Been there, done that (all too frequently in the past).[/indent]

As I said earlier, though, make sure that your recommendations come from reliable sources. I’ve just gone through an installation of maldet on my dedi and WebHostingBuzz’s support team was at its usual excellent, fast level of service … on a special request! Of course, I have my “warm fuzzy” level of confidence that I have no malware on the server as well as reinforcement of my extremely high level of confidence in the WHB support team.

Regards,

DK

Thanks for the input, David. That’s some good advice… Especially the part about response time. I never thought about it in that light.
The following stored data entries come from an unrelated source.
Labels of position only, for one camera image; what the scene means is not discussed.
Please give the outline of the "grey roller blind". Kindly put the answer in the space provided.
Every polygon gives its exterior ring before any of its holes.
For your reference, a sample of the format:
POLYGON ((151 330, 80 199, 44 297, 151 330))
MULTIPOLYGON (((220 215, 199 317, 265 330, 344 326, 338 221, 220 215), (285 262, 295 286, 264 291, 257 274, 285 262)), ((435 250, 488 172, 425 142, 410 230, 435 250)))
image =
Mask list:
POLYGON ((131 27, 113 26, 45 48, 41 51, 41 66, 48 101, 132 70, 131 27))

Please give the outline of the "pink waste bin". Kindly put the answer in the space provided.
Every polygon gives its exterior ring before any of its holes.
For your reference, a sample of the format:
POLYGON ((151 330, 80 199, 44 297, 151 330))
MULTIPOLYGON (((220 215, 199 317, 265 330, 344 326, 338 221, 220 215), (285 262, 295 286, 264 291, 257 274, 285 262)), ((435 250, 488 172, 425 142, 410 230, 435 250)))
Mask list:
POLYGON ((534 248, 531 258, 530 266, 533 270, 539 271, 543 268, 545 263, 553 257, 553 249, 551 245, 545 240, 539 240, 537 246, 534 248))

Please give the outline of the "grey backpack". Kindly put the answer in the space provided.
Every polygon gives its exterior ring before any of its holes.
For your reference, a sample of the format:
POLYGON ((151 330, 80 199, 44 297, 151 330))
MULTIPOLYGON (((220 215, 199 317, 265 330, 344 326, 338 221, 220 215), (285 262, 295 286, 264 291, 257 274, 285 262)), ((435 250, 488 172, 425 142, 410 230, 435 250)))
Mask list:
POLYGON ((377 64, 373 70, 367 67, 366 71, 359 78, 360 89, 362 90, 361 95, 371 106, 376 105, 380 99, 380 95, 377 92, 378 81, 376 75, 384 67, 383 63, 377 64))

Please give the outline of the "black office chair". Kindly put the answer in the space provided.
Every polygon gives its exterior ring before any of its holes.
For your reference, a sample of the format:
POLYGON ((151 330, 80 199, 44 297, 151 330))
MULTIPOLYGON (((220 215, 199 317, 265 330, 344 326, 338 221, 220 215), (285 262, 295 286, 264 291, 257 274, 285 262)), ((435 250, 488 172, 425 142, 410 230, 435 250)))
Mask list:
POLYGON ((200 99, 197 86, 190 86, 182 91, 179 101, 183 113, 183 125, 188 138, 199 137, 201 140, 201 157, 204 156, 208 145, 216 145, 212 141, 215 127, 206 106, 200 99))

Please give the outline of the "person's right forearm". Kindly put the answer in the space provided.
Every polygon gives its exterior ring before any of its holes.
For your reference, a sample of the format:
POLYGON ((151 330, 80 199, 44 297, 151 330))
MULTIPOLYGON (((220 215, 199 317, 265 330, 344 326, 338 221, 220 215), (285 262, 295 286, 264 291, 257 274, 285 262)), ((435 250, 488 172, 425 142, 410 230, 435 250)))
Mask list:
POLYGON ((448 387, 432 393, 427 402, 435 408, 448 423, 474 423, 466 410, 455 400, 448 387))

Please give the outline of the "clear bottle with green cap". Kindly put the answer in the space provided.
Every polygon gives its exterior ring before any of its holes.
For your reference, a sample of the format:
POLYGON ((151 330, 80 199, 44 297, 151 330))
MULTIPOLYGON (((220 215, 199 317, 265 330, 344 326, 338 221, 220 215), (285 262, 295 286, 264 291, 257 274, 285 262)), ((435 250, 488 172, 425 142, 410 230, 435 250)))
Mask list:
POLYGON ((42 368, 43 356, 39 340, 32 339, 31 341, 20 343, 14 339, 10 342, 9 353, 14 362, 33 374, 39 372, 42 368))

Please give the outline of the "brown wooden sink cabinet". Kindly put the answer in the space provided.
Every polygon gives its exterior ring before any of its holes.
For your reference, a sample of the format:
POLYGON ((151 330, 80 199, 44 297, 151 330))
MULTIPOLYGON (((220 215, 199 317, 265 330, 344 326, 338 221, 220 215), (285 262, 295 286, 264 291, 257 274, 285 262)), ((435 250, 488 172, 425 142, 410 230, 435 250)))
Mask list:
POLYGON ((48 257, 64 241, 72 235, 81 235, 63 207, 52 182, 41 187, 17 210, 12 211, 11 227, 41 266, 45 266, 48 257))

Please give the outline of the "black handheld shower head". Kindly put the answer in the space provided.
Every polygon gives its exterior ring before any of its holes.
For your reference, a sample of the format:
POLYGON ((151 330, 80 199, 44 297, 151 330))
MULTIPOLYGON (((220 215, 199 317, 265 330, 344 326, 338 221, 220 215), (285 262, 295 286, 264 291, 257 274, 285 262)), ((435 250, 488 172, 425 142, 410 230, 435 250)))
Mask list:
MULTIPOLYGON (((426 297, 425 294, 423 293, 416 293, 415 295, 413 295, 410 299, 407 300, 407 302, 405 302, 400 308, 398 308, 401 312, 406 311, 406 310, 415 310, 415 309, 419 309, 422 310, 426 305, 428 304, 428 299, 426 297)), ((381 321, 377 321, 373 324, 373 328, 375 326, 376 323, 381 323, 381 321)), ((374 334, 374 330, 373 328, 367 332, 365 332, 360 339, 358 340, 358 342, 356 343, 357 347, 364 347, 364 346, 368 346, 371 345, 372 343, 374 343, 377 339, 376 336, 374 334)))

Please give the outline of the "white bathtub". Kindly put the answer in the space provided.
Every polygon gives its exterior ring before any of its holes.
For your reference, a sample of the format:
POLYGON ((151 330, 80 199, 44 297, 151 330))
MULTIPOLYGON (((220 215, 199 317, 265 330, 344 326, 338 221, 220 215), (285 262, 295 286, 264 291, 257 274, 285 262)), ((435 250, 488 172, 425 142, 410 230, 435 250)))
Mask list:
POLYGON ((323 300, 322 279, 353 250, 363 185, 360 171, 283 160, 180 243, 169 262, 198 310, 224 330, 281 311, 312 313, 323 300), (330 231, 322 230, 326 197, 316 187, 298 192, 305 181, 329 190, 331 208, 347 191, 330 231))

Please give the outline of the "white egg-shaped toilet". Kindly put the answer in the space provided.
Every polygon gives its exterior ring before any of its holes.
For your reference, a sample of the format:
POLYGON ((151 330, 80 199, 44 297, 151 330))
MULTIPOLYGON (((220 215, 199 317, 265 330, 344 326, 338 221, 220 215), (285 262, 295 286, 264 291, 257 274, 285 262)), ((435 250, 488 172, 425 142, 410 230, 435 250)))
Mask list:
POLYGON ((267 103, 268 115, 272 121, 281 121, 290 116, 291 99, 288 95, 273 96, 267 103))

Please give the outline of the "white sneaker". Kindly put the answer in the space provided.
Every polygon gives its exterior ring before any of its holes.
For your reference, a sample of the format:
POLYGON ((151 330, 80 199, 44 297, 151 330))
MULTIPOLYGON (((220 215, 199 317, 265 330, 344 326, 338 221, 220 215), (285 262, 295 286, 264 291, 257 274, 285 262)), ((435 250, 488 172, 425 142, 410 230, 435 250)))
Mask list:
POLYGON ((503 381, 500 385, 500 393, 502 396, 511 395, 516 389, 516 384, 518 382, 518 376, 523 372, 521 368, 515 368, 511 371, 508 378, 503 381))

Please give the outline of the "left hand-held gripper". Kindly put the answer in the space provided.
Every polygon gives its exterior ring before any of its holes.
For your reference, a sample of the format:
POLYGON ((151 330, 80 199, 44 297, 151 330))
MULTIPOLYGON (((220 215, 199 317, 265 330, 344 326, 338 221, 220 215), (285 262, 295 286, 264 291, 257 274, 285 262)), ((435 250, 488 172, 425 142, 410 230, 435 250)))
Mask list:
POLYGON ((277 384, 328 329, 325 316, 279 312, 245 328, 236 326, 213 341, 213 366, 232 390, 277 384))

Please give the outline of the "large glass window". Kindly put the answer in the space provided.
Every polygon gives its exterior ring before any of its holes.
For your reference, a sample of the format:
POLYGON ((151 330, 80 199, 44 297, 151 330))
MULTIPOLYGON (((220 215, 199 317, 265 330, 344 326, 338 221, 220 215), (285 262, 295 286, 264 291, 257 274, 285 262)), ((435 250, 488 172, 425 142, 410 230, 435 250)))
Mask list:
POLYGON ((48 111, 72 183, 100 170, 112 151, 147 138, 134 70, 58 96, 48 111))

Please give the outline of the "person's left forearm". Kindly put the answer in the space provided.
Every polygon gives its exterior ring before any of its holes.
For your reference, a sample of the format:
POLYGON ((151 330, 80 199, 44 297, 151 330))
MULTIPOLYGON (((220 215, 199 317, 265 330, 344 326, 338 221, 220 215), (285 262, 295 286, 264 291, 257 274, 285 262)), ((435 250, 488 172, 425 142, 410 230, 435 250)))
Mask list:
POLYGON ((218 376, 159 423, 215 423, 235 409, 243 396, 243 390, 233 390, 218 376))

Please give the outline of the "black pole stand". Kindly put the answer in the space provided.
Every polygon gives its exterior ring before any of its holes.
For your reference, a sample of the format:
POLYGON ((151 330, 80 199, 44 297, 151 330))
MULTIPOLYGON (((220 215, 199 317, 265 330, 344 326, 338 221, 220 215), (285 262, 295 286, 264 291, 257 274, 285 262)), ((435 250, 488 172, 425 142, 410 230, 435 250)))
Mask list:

For whatever it’s worth, I found out that the raw access log archives I kept downloaded were actually double-archived! lol.

So in other words, after I would download an archive from their CPANEL, I would first extract what I had just downloaded but THEN extract THAT TOO (after renaming it to <filename>.gz).

Totally boggles my mind… Sent HostMonster an FYI about it.

W_22,

Wow! Thanks for that info! Very strange but a good data point to keep in mind.

Regards,

DK

I’ve seen that before… on certain older control panels - the server would gzip as part of its log rotate, and then the control panel would gzip it again.